The network is tuned to conclude new classes that it was not trained on by adding a classifier of two fully-connected layers, which are randomly initialized. The size of the first fully dense layer is 64 units with a ReLU activation function. To prevent overfitting, dropout is used to disconnect between the fully-connected layers randomly. A dropout layer with a rate of 0.25 is added after ReLU. The output layer of the classifier is a Softmax layer that has the same number of desired output classes (two units). The training of the model is done with 25 epochs and a batch normalization layer (mini-batch) of size 8. The model is optimized using Adam optimizer.

3.1 Results

This study compared the performance of seven different pre-trained CNN models with their variants which are: DenseNet, InceptionResNet, MobileNet, NASNet, ResNet, VGG, and Xception. Figure 2 presents the accuracy versus the loss of each model when applied on both training and validation datasets. Table 1 shows the performance of the examined models in terms of accuracy, sensitivity, specificity, and run-time. The best accuracy is obtained by MobileNet followed by InceptionResNet, NASNetMobile, and ResNet. The minimum computation time is given by MobileNet followed by both VGG models. As observed from obtained results, MobileNet outperformed all other models in terms of both accuracy and time.

Fig. 2.
figure 2

The accuracy and loss of different models for training and validation sets

Table 1. Performance metrics of deep learning models on validation set of COVID-19 dataset

We couldn’t compare our work with others as there is no fixed benchmark dataset. Also, existing datasets are updated frequently. As observed from results, the deep learning models can detect COVID-19 efficiently from chest X-ray. They achieved accuracy greater than 95% for all models, as shown in Fig. 3. MobileNet has an advantage over other deep models is that it is characterized of being a light weight network with low latency [20]. This clarifies the lower computation time consumed by this model compared to others. MobileNet model outperformed the rest of the models as they gave the best accuracy with minimum run-time. The proposed model offers a fast, efficient, reliable, and low-cost model for the diagnosis of COVID-19.

Fig. 3.
figure 3

Accuracies and run-time of models applied on validation set of COVID-19 data

4 Conclusion

This study aims to detect the COVID-19 from chest X-ray images. It compares seven different deep learning models with transfer learning in terms of accuracy and computation time. These models are; DenseNet, InceptionResNet, MobileNet, NASNet, ResNet, VGG, and Xception. They are examined on images obtained from three public datasets. The proposed methodology with the MobileNet model achieved 98% accuracy with minimum computation time. Thus, this study recommends using the MobileNet model in the detection of COVID-19 from chest X-Ray images.

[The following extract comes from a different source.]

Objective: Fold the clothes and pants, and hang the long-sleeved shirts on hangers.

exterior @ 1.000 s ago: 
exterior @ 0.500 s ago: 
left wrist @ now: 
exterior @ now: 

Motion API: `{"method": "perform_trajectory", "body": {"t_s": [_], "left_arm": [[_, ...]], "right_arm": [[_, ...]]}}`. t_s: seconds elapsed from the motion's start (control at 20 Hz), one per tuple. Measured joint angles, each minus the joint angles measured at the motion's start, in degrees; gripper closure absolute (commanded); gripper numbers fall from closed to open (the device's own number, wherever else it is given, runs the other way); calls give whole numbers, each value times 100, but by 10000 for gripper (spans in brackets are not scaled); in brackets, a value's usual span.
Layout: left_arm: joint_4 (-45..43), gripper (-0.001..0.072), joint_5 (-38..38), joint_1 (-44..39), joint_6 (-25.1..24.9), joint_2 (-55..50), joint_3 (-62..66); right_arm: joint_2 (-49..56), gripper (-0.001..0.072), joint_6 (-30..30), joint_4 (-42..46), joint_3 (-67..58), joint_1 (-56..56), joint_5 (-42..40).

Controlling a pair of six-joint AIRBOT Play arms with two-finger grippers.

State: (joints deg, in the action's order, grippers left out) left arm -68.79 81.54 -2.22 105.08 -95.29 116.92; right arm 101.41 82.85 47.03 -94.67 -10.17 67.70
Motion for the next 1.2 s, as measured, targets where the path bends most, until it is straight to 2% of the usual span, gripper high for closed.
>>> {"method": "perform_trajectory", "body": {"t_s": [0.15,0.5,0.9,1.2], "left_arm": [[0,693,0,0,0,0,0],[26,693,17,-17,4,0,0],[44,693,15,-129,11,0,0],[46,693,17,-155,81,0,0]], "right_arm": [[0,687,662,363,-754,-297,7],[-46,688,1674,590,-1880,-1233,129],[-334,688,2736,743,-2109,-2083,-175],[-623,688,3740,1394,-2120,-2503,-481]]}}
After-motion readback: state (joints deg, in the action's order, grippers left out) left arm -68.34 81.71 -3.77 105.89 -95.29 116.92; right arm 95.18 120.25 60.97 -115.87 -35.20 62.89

Results showed that developing Computer-Aided Diagnosis tools using deep learning models for the detection of COVID-19 can be reliable, promising, and speed up the diagnosis process. Yet, we cannot depend on them solely, as any error may affect people’s life. These tools can assist radiologists in their first screening, but will never replace them. The final decision should always be for radiologists. One of the main challenges that faced this study is the limited number of images available for COVID-19. In the future, more data will be used to validate the recommended network. Sometimes the X-ray images suffer from poor quality that may affect the diagnosis process. Therefore, removing artifacts in images and segmenting the infected part in the lung will also be tackled.